From her first day as captain to now, Windergen has been a voice of experience. She has experienced the highs and lows of the sport and has always looked toward the bright side. It hasn't been easy because the Lady Lancers have lost more games than they have won.

The Lady Lancers (0-8-0, 0 points) are about to play their final home game ever - against Syracuse DA (2-2-2, 8) in a United Women's Soccer game at Charles A. Schiano Sr. Field at Aquinas Institute at 2 p.m. on Sunday. The Lancers men welcome Syracuse SC in a National Premier Soccer League encounter at 5 p.m.

"There's rollercoasters and hiccups and we've we're still trying to find our foot," she said. "And especially with like a new coaching staff and having to find new players so it's definitely been a challenge this year, but I could never give it up because it is so wonderful to be able to play in this type of competition, and also see all of these local players. There's maybe like five or six of us that are not in college anymore. To be able to watch these players come through the Lancers that are in college, I mean they're just incredible. They're killing it on the field, and to be able to see them live out their passion for the Lancers and then be able to go back to their school and keep up with that constant competition that's really I think what makes me the most happy."

Wingerden wasn't finished.

"It's tough sometimes when you're losing a lot and it's hard to keep that momentum going," she said. “A bunch of the older girls like myself, Elysia [Masters], Saundra [Baron], we've done all of this before. We have a lot of experience playing and a lot of experience losing so it's good to have some experience on the team to help keep younger players motivated, [the ones] that maybe don't really have that experience. We're mentoring them and trying to guide them through the process, especially girls that haven't gone to college yet. It's like oh my gosh, you're in for a wild ride and you try and guide them and help them on the field and off the field. That's probably the most rewarding part for me."

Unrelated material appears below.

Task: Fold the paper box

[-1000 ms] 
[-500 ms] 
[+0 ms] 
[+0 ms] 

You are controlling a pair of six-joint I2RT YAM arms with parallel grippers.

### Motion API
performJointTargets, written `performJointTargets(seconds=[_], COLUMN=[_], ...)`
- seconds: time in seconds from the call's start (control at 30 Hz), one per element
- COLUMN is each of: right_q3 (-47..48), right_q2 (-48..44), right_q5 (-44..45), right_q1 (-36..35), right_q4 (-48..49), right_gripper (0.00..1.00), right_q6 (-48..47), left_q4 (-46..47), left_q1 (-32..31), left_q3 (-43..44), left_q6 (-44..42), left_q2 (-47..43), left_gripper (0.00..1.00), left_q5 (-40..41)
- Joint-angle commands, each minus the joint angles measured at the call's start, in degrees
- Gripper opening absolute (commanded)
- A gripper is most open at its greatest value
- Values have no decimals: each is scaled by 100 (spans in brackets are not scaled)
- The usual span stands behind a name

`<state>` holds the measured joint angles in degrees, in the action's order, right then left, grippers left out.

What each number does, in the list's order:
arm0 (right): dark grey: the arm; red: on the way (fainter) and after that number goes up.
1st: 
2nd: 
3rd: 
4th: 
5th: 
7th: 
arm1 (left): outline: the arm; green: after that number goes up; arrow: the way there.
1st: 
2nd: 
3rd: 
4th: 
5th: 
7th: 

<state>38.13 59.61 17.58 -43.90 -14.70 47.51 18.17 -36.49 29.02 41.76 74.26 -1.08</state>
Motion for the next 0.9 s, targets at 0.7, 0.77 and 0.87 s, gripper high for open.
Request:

After Sunday contest, the Lady Lancers have one game remaining in the season at FC Buffalo on July 10 at 4 p.m., the team's final game ever.

Wingerden? She still wants to play. It appears there will be an opportunity with the Flower City Union. Earlier this week the Lancers and the National Independent Soccer Association club announced that the former's teams will be operated by Flower City.

"I would absolutely 100 percent go out, play with them and hopefully go to trial to make the team," she said. "Hopefully, there's a couple of others that come out too, and play to keep this game going. Rochester has a rich history in women's soccer with the [Western New York] Flash and just having all of those world class players. It feels like my duty to keep the game going. I know there's so many other local players that can do the same thing. To be able to keep that going would be absolutely wonderful for me."